Directions → Scan the records and identify every line in which the string "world" occurs, then return those lines.

Dataset records:
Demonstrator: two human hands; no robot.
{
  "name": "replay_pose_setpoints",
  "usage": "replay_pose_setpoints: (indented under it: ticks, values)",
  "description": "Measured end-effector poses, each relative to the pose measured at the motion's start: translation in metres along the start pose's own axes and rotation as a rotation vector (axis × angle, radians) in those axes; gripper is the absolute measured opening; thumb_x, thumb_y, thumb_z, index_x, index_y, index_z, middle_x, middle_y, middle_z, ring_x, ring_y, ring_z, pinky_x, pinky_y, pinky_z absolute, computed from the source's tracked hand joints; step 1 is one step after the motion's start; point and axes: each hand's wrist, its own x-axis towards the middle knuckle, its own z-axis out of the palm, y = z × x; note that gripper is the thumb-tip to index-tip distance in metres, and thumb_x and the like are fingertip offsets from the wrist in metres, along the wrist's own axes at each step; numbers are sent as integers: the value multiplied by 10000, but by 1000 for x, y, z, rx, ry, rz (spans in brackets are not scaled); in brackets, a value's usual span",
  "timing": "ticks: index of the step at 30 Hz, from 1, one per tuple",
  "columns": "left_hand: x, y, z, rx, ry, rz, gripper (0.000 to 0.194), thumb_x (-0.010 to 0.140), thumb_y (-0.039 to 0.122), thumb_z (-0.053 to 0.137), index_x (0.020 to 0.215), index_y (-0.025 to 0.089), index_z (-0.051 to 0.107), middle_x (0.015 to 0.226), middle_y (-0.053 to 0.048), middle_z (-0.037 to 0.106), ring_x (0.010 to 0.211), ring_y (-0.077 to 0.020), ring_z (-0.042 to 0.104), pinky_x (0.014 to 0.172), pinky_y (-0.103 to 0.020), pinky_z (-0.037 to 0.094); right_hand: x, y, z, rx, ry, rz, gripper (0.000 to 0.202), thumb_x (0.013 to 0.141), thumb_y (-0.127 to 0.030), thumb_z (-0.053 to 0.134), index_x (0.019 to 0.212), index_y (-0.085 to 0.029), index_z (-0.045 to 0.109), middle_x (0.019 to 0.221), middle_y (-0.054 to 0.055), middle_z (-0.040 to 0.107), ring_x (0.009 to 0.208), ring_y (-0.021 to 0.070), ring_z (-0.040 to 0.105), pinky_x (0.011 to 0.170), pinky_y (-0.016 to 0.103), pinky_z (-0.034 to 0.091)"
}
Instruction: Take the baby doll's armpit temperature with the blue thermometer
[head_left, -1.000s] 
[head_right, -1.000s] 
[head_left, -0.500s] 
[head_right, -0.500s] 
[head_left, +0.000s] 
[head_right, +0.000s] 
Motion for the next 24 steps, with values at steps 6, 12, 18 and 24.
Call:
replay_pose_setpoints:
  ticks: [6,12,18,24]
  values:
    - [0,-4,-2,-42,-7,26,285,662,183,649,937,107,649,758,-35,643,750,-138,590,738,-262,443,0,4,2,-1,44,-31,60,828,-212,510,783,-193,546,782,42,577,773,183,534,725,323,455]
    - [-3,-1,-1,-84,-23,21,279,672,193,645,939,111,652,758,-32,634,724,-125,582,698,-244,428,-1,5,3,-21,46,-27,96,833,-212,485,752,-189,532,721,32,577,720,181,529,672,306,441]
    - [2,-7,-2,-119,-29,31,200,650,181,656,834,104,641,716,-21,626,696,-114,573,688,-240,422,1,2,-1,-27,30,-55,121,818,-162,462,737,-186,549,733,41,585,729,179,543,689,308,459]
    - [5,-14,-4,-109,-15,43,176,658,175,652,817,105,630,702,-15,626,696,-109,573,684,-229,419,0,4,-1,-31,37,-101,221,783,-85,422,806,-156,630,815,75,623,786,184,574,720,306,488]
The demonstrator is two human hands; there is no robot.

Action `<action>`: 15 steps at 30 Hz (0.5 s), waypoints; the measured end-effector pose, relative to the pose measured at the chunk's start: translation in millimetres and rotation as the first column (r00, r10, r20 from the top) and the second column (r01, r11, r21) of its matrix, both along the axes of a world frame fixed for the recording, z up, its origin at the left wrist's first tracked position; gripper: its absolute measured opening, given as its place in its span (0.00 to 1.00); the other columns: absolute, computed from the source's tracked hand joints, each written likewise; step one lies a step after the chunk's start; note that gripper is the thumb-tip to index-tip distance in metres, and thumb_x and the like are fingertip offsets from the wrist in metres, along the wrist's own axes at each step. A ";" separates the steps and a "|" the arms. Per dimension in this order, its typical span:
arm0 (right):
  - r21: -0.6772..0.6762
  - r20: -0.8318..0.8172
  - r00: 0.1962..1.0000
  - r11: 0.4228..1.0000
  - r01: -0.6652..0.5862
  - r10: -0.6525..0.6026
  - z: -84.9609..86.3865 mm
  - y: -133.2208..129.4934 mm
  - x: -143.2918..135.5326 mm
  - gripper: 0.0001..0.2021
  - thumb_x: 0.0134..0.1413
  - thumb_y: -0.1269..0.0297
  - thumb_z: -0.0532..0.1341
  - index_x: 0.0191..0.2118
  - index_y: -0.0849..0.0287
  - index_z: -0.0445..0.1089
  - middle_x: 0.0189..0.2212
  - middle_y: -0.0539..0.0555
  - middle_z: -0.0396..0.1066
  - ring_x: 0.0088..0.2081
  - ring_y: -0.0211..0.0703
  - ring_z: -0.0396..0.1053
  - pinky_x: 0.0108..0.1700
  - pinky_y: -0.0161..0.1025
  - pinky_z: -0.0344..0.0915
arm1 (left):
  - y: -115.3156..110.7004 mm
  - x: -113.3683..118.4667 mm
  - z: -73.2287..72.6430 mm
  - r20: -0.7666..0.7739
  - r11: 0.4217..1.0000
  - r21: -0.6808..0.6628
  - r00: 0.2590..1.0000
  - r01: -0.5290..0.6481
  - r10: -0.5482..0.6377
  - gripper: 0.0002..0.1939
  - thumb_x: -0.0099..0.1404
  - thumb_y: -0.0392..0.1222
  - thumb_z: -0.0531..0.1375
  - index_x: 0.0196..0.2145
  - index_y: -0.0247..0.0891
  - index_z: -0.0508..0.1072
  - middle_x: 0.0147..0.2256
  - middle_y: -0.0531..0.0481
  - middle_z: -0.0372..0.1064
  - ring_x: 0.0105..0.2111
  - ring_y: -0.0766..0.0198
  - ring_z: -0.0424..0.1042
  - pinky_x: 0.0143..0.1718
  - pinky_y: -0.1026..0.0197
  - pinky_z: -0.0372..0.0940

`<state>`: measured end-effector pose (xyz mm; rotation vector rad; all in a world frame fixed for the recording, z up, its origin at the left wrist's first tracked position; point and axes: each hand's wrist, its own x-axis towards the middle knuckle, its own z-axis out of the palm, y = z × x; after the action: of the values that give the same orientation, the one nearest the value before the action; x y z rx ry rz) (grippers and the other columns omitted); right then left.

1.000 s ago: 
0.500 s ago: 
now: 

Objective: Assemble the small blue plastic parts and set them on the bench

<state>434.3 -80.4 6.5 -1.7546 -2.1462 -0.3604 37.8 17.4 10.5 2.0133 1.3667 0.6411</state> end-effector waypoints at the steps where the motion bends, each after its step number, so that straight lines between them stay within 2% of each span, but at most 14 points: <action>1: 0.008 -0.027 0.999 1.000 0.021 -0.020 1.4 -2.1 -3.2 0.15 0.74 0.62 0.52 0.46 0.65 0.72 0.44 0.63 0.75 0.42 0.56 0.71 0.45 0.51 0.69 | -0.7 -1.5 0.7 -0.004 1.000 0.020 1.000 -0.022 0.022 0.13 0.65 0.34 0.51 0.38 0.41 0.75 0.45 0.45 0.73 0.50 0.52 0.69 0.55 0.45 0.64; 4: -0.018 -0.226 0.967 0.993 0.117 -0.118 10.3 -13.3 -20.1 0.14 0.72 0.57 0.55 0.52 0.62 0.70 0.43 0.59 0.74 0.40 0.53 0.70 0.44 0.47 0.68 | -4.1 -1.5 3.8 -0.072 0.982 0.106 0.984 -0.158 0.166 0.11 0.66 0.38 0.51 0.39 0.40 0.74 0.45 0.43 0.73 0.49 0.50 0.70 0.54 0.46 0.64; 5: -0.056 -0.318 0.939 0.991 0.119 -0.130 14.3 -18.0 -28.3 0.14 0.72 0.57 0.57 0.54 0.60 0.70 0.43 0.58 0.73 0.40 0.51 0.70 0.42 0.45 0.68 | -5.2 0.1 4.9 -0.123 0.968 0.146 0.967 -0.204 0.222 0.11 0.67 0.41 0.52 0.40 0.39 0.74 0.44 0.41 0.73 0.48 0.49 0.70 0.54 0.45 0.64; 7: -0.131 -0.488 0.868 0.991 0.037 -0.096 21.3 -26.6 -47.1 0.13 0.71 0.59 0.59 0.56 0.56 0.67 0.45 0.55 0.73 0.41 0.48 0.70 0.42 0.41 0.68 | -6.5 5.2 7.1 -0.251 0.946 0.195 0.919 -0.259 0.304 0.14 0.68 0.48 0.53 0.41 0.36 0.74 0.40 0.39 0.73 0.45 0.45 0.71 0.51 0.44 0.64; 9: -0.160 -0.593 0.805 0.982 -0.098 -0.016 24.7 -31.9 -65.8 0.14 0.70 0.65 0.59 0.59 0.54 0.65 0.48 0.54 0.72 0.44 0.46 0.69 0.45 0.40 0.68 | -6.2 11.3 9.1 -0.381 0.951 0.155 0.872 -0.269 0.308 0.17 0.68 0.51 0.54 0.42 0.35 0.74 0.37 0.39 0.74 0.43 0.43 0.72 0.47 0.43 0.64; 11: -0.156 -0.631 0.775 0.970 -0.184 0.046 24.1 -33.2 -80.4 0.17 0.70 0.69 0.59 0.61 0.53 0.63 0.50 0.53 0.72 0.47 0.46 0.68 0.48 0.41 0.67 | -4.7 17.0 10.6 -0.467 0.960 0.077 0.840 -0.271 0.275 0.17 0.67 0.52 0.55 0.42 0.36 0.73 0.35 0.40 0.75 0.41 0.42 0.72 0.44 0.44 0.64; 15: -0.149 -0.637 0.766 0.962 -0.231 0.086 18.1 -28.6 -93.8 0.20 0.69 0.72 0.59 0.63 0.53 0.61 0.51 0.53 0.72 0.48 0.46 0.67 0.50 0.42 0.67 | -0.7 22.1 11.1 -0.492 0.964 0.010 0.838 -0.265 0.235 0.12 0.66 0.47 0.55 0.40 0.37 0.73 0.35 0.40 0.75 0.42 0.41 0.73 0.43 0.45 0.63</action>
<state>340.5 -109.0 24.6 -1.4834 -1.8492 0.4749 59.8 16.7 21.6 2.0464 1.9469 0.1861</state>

Answer below →
Action `<action>`: 15 steps at 30 Hz (0.5 s), waypoints; the measured end-effector pose, relative to the pose measured at the chunk's start: translation in millimetres and rotation as the first column (r00, r10, r20 from the top) and the second column (r01, r11, r21) of its matrix, both along the axes of a world frame fixed for the recording, z up, its origin at the left wrist's first tracked position; gripper: its absolute measured opening, given as its place in its span (0.00 to 1.00); the other columns: absolute, computed from the source's tracked hand joints, each written likewise; step one lies a step after the chunk's start; note that gripper is the thumb-tip to index-tip distance in metres, and thumb_x and the like are fingertip offsets from the wrist in metres, along the wrist's own axes at each step. A ";" separates the steps and a "|" the arms. Per dimension in this order, its typical span:
`<state>`: measured end-effector pose (xyz mm; rotation vector rad; all in a world frame fixed for the recording, z up, its origin at the left wrist's first tracked position; point and axes: each hand's wrist, its own x-axis towards the middle knuckle, its own z-axis out of the palm, y = z × x; after the action: of the values that give the same orientation, the one nearest the value before the action; x y z rx ry rz) (grippers and the other columns omitted); right then left.

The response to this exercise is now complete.